Бедняга Эрни! — усмехнулся Краммлих, — как тебе повезло, что я не зарюсь на твой пост и терпеливо сношу твои плебейские штучки. Будь на моем месте какой-нибудь циничный карьерист…»
Краммлих покачал головой, отпил еще глоток и стал читать дальше.
«Здесь у нас тихо, правда иногда стороной пролетают проклятые янки. Поэтому соблюдаем затемнение. Но от случайной бомбы никто не застрахован, вот я и решил перевезти всю картинную галерею в город. А твою прекрасную филателистическую коллекцию уже переслал тетке в Цюрих».
Теперь Томас Краммлих понимал иносказания сразу. «Филателия». Отец имел в виду, конечно, рейхсмарки, а вовсе не почтовые. «Молодец, старик! Правда, мне добраться до них будет не просто, — рассуждал Краммлих. — Приказ о порядке эвакуации еще не получен, но уже ясно: полетишь ли на самолете, поплывешь ли на корабле — из этой мышеловки мало кому суждено вырваться. А если все же тебе повезет и ты прорвешься в фатерланд, разве ты знаешь, мой милый, как тебя встретят в Берлине? В Цоссене?..»
Странная тревога — вовсе не осознанная, а какая-то глубинная, инстинктивная — стала наползать на Краммлиха. Он попытался понять, чем эта тревога вызвана, но сразу понять не смог. Мысль вилась где-то рядом, но не давалась ему.
Желтый круг бежит, бежит вдоль толстых стенок, искры вспыхивают и гаснут, вспыхивают и гаснут, тусклые искры. Тоже вот задача: никак не вспомнит, где видел этот круг прежде? Может быть, в Монте-Карло?
Он вспомнил казино, чинных старух в брильянтах и стариков в модных сюртуках; как их сухие пальцы перебирают фишки, то сложат их в столбик, то рассыплют. Нервничают. «Господа, делайте ваши ставки». Крупье как автомат — элегантный, бесстрастный автомат — молодое лицо невозмутимо, и кажется, что и эта кожа, и этот пробор, и этот галстук из одного материала. «Игра сделана»…
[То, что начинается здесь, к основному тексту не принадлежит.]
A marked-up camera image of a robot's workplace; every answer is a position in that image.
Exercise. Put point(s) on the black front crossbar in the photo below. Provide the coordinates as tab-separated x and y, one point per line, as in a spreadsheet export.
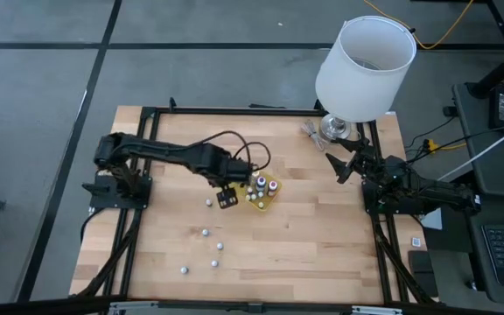
252	307

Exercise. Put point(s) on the black side desk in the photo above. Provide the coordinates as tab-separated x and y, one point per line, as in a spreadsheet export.
497	166

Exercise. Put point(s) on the long white pole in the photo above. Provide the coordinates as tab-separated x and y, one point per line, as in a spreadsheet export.
475	156

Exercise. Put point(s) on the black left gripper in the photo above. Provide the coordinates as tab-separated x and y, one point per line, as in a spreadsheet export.
232	170

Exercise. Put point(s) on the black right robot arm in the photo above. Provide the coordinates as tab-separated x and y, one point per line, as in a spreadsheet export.
431	192

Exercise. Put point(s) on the black desk leg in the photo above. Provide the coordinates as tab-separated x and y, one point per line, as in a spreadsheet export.
497	72

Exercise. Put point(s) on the silver table lamp white shade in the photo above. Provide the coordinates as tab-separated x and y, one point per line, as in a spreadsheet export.
366	74

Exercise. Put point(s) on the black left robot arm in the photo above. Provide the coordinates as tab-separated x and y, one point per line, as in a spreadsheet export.
169	153

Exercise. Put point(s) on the black rectangular pad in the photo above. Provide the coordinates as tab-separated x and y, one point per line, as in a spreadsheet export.
422	271

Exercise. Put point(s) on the yellow plastic bin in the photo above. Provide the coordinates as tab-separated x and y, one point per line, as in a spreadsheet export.
271	200

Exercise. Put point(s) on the dark grey desk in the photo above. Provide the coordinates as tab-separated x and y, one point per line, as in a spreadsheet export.
475	271

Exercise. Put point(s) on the small white tag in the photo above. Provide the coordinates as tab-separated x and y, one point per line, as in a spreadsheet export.
416	242

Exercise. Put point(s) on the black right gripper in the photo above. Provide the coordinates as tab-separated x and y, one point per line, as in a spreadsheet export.
372	166

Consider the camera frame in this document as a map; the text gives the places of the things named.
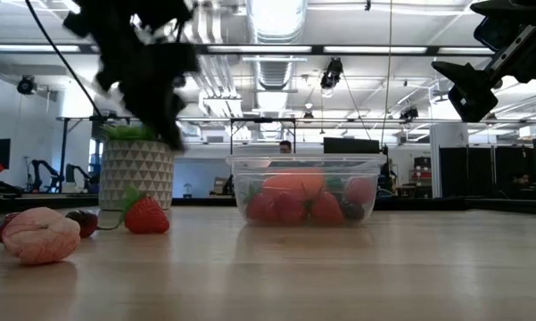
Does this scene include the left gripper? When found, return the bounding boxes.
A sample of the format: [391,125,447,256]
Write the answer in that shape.
[95,42,200,151]

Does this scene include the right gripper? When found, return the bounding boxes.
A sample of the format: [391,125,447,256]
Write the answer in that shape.
[431,0,536,124]

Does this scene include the red plastic strawberry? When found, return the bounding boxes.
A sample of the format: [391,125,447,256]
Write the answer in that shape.
[274,190,308,226]
[308,190,345,226]
[243,182,278,226]
[98,185,171,235]

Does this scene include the orange plastic carrot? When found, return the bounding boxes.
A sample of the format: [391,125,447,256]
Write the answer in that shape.
[261,169,345,201]

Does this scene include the pink plastic raspberry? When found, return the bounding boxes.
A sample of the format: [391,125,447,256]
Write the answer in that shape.
[0,206,82,266]
[343,177,378,206]

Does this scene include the dark plastic blackberry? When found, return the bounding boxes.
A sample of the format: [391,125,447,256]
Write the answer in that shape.
[341,200,366,222]

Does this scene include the clear plastic tupperware container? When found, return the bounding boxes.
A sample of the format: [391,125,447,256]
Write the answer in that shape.
[225,152,388,228]

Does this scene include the white led light strip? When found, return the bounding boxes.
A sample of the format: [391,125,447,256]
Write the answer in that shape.
[323,45,428,54]
[437,45,495,55]
[0,44,81,54]
[207,45,313,54]

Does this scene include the green artificial succulent plant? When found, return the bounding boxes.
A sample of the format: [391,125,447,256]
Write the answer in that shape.
[100,123,160,143]

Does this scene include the white geometric plant pot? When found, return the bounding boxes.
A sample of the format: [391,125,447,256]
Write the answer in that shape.
[98,138,176,211]

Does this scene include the white column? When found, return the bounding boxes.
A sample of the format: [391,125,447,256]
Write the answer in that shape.
[429,122,470,200]

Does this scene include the black partition panels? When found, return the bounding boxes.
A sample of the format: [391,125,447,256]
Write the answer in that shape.
[440,144,536,200]

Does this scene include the black overhead rig beam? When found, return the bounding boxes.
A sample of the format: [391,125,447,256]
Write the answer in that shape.
[0,43,496,56]

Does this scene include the black background rig frame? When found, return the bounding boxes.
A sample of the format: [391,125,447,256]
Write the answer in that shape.
[55,115,536,195]

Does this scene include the thin hanging cable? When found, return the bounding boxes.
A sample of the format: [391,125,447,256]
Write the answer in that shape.
[380,0,393,148]

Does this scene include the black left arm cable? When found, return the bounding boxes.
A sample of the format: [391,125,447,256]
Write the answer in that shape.
[24,0,106,120]

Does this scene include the silver ventilation duct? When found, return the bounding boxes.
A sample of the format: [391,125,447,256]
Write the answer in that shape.
[244,0,311,93]

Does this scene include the black aluminium table frame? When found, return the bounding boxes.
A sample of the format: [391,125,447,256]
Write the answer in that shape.
[0,193,536,216]

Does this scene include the black overhead camera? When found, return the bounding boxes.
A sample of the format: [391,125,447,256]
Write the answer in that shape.
[319,56,344,90]

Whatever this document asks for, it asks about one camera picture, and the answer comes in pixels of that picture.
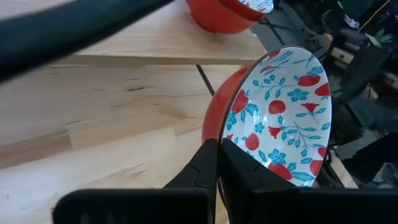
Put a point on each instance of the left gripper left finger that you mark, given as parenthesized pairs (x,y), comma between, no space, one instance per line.
(199,174)

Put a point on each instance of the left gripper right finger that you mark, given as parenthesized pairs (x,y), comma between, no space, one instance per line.
(248,183)

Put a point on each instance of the red floral mini bowl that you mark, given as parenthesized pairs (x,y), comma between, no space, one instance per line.
(211,18)
(280,109)
(261,4)

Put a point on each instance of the wooden shelf with black legs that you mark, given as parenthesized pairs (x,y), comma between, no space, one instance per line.
(161,34)

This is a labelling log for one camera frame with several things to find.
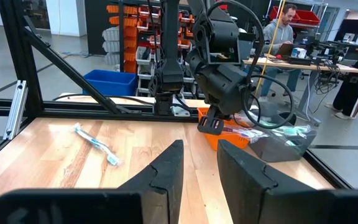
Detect rack of orange bins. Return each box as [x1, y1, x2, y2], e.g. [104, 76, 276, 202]
[103, 0, 198, 97]

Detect wooden desk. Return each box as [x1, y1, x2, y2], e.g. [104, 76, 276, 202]
[242, 55, 358, 125]

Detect purple toothbrush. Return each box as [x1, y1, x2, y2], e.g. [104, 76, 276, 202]
[224, 123, 270, 141]

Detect laptop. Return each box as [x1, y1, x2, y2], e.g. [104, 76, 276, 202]
[274, 42, 295, 58]

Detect blue plastic bin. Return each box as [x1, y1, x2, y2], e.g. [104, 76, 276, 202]
[83, 68, 138, 97]

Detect blue toothbrush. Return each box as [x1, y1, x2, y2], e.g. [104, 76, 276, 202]
[73, 122, 121, 167]

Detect yellow hanging cable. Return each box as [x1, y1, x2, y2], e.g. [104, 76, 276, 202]
[255, 0, 287, 97]

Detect dark grey plastic basket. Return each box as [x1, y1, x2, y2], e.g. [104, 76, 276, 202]
[249, 105, 318, 163]

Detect orange plastic basket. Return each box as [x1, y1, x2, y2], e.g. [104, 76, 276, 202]
[197, 107, 251, 152]

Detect red storage bin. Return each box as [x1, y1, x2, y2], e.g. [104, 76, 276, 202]
[268, 5, 321, 27]

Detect black desk monitor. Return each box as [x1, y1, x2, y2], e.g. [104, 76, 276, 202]
[334, 18, 358, 44]

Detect person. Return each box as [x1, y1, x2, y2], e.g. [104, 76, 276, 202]
[258, 2, 304, 98]
[324, 24, 358, 121]

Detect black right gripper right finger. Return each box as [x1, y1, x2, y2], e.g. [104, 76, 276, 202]
[218, 139, 358, 224]

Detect black left wrist camera cable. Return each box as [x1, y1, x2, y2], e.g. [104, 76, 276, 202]
[208, 0, 296, 130]

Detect black aluminium table frame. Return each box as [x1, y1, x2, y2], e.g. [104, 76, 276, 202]
[0, 0, 354, 190]

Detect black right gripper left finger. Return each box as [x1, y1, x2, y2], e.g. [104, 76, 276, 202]
[0, 139, 185, 224]

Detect silver aluminium bracket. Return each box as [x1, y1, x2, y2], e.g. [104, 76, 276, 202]
[3, 80, 29, 141]

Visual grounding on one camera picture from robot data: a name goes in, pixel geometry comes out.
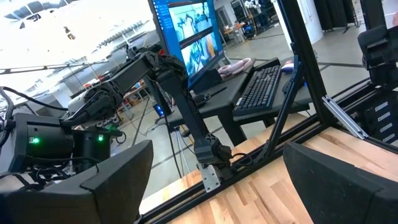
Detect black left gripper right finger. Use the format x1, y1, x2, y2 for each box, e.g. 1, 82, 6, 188
282, 142, 398, 224

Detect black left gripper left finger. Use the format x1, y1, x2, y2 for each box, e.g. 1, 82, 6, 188
0, 139, 154, 224

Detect black box with white labels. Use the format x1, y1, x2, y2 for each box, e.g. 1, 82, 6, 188
360, 88, 398, 147

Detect black box with blue light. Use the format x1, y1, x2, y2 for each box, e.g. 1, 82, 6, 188
152, 103, 172, 118

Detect grey laptop with backlit keyboard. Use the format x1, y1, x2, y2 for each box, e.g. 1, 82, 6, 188
232, 64, 283, 116

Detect white computer mouse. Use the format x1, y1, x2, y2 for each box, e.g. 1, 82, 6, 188
280, 60, 295, 75

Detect black round device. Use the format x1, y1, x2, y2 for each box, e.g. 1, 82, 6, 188
191, 92, 213, 109

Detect black computer desk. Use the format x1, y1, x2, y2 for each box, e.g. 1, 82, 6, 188
160, 57, 313, 147

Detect pink headphones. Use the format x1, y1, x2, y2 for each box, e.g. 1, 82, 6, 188
217, 57, 253, 78

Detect large monitor with blue screen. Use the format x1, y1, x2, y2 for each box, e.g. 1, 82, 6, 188
147, 0, 225, 90

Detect black curtain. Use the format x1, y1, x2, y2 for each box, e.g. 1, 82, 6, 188
313, 0, 359, 32

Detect silver aluminium bracket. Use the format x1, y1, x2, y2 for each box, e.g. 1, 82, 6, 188
322, 95, 369, 141

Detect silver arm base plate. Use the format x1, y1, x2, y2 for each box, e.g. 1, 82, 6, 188
198, 164, 222, 193

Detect black aluminium table frame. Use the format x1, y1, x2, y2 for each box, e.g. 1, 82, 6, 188
136, 0, 398, 224
О боже, и что это его так угнетает?
Неужели все из-за Руты? Но не могла она оставить никакого конверта! Во-первых, у нее для этого не было времени; она ведь всю дорогу от Доронина бежала, иначе не успела бы так быстро. Во-вторых, нет в этом городе человека, которому она могла бы довериться. Нет, нет! Она одна! В пустоте! И ее слова — только дешевый шантаж!..
А если не шантаж?..
В гестапо работают весьма ограниченные люди. В тонкости вникать не станут.
Желтый круг в стакане расплескался, искры рассыпались. Неужели это руки так дрожат? Спокойнее, Томас, только не теряй головы. Сколько может быть шансов, что такое письмо существует? Один из ста? Не больше. Никак не больше…
Но достаточно!..
Он закрыл глаза, и опять желтое колесо завертелось перед глазами.
Один.
Совсем один. Что бы с ним ни случилось, в какую бы он беду ни попал, никто не отзовется, никто не протянет руку помощи. Один… Впрочем, Эрни. У него ведь есть приятель — добрый малый Эрнст Дитц. Они связаны одной веревочкой. Они должны друг другу помогать. Эрни поможет ему, если что случится, иначе Томас Краммлих положит на стол гестапо цоссенскую бумажку, и Дитцу — конец.